→ **Your instructions**
After locating the line with "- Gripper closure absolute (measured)" in the data that follows, return it and every later line exactly, up to and including the line with "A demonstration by".

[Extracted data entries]
::::::::::

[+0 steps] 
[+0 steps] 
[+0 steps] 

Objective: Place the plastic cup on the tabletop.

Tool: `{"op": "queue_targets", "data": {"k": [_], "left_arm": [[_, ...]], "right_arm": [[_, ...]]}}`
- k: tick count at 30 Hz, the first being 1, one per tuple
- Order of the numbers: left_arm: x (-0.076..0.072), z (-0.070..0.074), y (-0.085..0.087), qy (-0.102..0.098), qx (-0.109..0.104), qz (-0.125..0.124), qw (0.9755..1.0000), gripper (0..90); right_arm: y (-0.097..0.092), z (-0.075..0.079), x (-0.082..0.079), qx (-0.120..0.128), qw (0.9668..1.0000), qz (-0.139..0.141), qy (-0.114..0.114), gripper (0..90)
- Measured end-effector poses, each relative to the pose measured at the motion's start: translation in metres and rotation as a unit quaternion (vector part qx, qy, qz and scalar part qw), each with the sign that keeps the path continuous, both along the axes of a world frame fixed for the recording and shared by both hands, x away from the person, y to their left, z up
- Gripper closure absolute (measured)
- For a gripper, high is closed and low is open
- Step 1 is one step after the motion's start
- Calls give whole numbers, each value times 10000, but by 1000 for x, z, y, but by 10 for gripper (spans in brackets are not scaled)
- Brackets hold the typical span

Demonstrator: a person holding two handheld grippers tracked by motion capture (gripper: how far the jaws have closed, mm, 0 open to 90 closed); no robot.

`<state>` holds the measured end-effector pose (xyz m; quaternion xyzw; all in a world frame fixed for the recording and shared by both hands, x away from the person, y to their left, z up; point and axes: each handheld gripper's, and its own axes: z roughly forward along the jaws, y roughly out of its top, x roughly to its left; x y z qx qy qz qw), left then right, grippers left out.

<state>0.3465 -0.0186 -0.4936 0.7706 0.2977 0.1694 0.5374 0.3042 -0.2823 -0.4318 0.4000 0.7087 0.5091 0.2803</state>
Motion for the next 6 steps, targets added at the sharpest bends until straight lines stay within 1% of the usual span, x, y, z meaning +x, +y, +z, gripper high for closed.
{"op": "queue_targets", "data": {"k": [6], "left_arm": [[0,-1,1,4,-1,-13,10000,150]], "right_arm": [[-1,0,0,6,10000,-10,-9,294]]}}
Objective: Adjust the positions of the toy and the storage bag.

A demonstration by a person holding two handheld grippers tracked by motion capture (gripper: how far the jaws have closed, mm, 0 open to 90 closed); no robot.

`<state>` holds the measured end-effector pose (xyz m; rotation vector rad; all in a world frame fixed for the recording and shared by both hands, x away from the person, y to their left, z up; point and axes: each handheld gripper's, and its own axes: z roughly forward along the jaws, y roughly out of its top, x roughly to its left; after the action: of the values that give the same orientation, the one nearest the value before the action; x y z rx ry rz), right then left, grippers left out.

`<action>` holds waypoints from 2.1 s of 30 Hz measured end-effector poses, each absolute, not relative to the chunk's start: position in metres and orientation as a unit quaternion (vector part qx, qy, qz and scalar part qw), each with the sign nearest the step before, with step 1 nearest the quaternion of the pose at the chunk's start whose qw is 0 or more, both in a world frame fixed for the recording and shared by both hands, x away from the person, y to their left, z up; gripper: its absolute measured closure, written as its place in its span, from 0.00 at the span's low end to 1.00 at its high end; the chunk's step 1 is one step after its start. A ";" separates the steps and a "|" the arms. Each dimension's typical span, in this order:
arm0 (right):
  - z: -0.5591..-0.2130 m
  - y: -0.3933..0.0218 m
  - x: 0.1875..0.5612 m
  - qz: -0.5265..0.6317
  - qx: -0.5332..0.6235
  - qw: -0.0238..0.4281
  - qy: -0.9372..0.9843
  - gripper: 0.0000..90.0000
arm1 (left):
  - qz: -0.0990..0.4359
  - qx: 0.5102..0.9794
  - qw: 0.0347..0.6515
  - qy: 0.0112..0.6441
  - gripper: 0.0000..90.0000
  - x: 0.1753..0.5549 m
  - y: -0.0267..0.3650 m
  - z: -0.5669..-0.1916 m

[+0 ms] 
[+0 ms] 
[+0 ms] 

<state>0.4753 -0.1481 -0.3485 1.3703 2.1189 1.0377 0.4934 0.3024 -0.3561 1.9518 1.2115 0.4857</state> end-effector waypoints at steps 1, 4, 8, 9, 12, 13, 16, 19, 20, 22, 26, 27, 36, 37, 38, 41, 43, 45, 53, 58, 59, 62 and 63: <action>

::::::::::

→ **Task solution**
- Gripper closure absolute (measured)
- For a gripper, high is closed and low is open
- Step 1 is one step after the motion's start
- Calls give whole numbers, each value times 10000, but by 1000 for x, z, y, but by 10 for gripper (spans in brackets are not scaled)
- Brackets hold the typical span

Demonstrator: a person holding two handheld grippers tracked by motion capture (gripper: how far the jaws have closed, mm, 0 open to 90 closed); no robot.

`<state>` holds the measured end-effector pose (xyz m; quaternion xyzw; all in a world frame fixed for the recording and shared by both hands, x away from the person, y to their left, z up; point and axes: each handheld gripper's, and its own axes: z roughly forward along the jaws, y roughly out of its top, x roughly to its left; x y z qx qy qz qw), left then right, grippers left out.

<state>0.3465 -0.0186 -0.4936 0.7706 0.2977 0.1694 0.5374 0.3042 -0.2823 -0.4318 0.4000 0.7087 0.5091 0.2803</state>
Motion for the next 6 steps, targets added at the sharpest bends until straight lines stay within 1% of the usual span, x, y, z meaning +x, +y, +z, gripper high for closed.
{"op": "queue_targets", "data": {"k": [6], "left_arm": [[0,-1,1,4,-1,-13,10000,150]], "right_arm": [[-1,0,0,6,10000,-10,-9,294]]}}
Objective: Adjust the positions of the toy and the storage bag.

A demonstration by a person holding two handheld grippers tracked by motion capture (gripper: how far the jaws have closed, mm, 0 open to 90 closed); no robot.

The exercise has been answered in full.